Security & Privacy

Blizzard’s Been Breached, But You Shouldn’t Panic

Posted on by

Blizzard Entertainment, creators of World of Warcraft and Diablo III, was hacked this week. As the creators of such incredibly popular games, you might think this would be the time where we would all be inundated with frothing articles about why this should cause you to run out and change the passwords on everything in sight. But thankfully, you’re unlikely to see that this time. Blizzard did one thing very right in terms of protecting their users’ passwords.

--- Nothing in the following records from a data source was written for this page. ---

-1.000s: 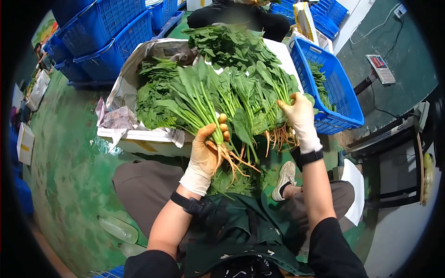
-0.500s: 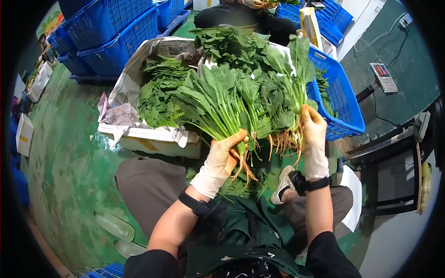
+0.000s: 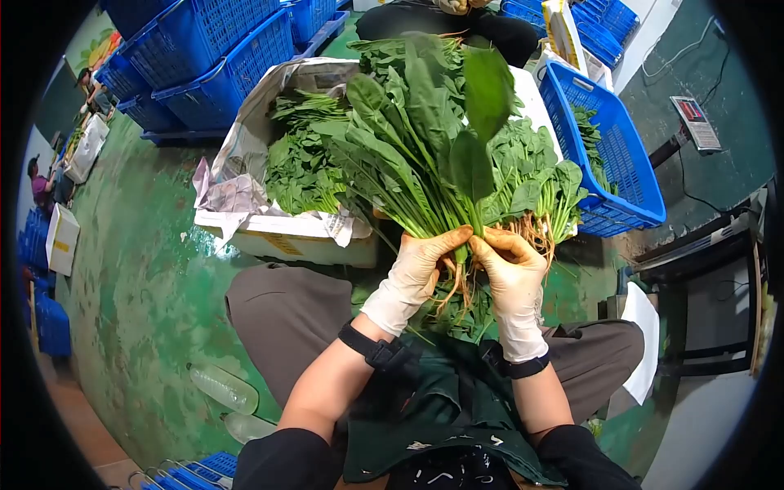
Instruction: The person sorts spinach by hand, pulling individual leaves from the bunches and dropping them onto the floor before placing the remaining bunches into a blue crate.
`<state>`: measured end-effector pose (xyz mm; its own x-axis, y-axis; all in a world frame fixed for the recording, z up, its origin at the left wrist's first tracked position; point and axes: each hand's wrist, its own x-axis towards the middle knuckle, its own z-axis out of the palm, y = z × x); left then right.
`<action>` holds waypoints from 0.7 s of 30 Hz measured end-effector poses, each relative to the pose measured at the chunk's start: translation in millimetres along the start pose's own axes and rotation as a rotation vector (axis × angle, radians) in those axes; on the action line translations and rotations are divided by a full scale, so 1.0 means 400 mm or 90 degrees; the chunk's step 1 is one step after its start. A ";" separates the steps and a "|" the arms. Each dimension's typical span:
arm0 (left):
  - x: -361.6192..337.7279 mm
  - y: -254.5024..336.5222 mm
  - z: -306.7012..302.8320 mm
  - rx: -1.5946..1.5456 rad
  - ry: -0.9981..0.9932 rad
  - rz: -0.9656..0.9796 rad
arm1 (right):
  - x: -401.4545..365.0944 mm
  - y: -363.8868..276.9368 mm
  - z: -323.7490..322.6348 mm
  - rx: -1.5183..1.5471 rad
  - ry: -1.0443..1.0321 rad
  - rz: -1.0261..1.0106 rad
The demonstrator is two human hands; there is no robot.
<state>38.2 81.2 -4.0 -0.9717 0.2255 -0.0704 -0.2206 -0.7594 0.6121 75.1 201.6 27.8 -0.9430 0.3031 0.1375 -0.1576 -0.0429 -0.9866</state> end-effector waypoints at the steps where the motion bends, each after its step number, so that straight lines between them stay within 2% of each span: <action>1: -0.001 0.000 0.007 -0.001 0.001 0.001 | -0.002 0.003 0.001 0.003 -0.002 -0.025; 3: -0.001 0.002 0.018 -0.120 0.010 -0.029 | -0.008 -0.001 0.005 0.018 -0.017 0.005; 5: -0.011 0.016 0.013 -0.115 -0.027 -0.070 | -0.015 -0.009 0.007 0.033 -0.030 0.035; 7: -0.010 0.015 -0.006 -0.144 -0.082 -0.139 | -0.024 -0.015 0.009 0.141 -0.004 0.140; 8: -0.007 0.018 -0.024 -0.195 -0.118 -0.230 | -0.030 -0.010 0.008 0.141 -0.005 0.140; 10: -0.010 0.006 -0.033 -0.195 -0.118 -0.228 | -0.043 0.009 0.005 0.385 -0.016 0.223; 11: -0.011 0.002 -0.032 -0.194 -0.119 -0.227 | -0.049 0.021 0.000 0.385 -0.017 0.223; 13: -0.011 -0.005 -0.035 -0.167 -0.103 -0.212 | -0.058 0.038 -0.022 0.551 -0.028 0.297; 15: -0.017 -0.005 -0.029 -0.204 -0.083 -0.186 | -0.058 0.034 -0.040 0.567 -0.051 0.307; 17: -0.014 0.016 -0.031 -0.271 -0.143 -0.211 | -0.052 0.026 -0.064 0.736 -0.046 0.361; 18: -0.011 0.023 -0.034 -0.244 -0.138 -0.220 | -0.041 0.026 -0.077 0.666 -0.115 0.379; 19: -0.008 0.027 -0.036 -0.216 -0.133 -0.228 | -0.038 0.021 -0.077 0.666 -0.115 0.378; 20: -0.009 0.027 -0.030 -0.215 -0.135 -0.228 | -0.037 0.002 -0.069 0.415 -0.107 0.314; 21: -0.011 0.028 -0.019 -0.130 -0.103 -0.175 | -0.036 -0.015 -0.059 0.165 -0.096 0.245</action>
<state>39.5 67.0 -2.9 -0.8511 0.5197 -0.0748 -0.5000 -0.7587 0.4175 96.4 220.0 29.5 -0.9762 0.0778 -0.2023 0.1607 -0.3662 -0.9165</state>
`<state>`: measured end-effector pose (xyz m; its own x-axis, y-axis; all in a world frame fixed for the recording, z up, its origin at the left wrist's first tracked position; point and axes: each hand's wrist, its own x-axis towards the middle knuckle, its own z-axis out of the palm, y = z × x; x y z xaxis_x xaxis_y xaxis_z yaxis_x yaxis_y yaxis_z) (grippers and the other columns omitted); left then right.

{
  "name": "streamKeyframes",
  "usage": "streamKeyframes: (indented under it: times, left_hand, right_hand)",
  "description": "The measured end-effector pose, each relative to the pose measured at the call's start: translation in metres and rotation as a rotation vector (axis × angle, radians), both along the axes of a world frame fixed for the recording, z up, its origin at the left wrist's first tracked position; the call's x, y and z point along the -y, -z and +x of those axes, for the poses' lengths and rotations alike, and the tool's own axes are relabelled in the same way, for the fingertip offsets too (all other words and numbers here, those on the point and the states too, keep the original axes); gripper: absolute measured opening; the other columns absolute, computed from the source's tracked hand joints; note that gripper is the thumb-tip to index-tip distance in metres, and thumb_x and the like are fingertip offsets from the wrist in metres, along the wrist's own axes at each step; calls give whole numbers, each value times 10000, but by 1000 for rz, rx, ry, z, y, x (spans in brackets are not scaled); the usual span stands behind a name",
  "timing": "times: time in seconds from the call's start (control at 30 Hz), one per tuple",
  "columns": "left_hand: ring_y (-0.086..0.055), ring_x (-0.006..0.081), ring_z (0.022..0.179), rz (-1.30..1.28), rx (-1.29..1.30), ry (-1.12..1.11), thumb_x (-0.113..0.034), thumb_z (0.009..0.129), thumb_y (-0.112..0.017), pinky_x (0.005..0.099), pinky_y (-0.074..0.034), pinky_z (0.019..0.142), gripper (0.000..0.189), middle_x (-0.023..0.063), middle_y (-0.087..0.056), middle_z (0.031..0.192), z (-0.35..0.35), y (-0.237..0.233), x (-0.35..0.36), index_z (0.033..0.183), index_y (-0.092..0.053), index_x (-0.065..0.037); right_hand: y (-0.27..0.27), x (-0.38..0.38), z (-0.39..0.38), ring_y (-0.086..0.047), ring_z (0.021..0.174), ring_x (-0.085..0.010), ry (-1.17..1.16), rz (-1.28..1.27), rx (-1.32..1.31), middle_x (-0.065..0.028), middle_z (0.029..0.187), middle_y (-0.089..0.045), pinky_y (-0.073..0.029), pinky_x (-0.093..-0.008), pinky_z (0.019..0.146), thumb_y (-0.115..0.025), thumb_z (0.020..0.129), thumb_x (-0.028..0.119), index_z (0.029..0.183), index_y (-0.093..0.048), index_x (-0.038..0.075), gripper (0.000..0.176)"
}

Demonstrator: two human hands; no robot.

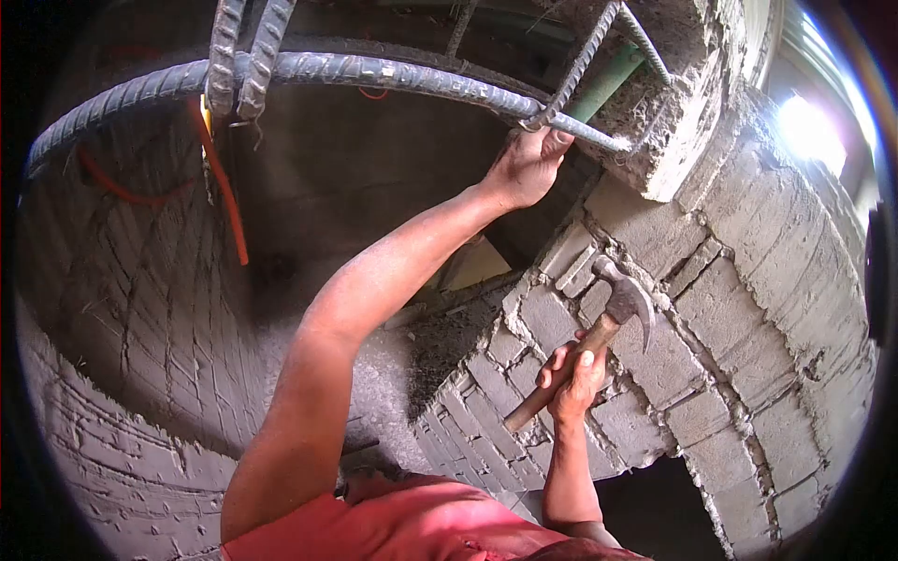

At this point, it looks like all that was taken was this:

  • A list of email addresses for global users, excluding China
  • Answers to personal security questions for players from North America, Latin America, Australia, New Zealand, and Southeast Asia
  • Information relating to Mobile and Dial-In Authenticators
  • Cryptographically scrambled versions of passwords for players from North America, Latin America, Australia, New Zealand, and Southeast Asia

It does not appear that this information that was taken is enough to gain access to accounts. And the best news is that last item. The passwords were not simply “hashed,” but also “salted.” For those of us who only know those two terms in the context of potato-y breakfast treats, here’s a very simplified explanation:

  • Salting involves adding random bits to your password
  • Hashing involves creating a digital fingerprint that represents your password

Each of these alone does not represent a sufficiently significant hurdle to someone being able to bulk process the list and get the passwords out again. But by combining them, it makes it so someone would have to individually process each password, and at a good cost of time for each password. So while this doesn’t mean the password list is useless, it does mean it’s unlikely the breach of this list will cause much harm. It’s still a good idea to change your security questions and password for Blizzard and any other site where you used the same question or password (and don’t forget to choose a strong password).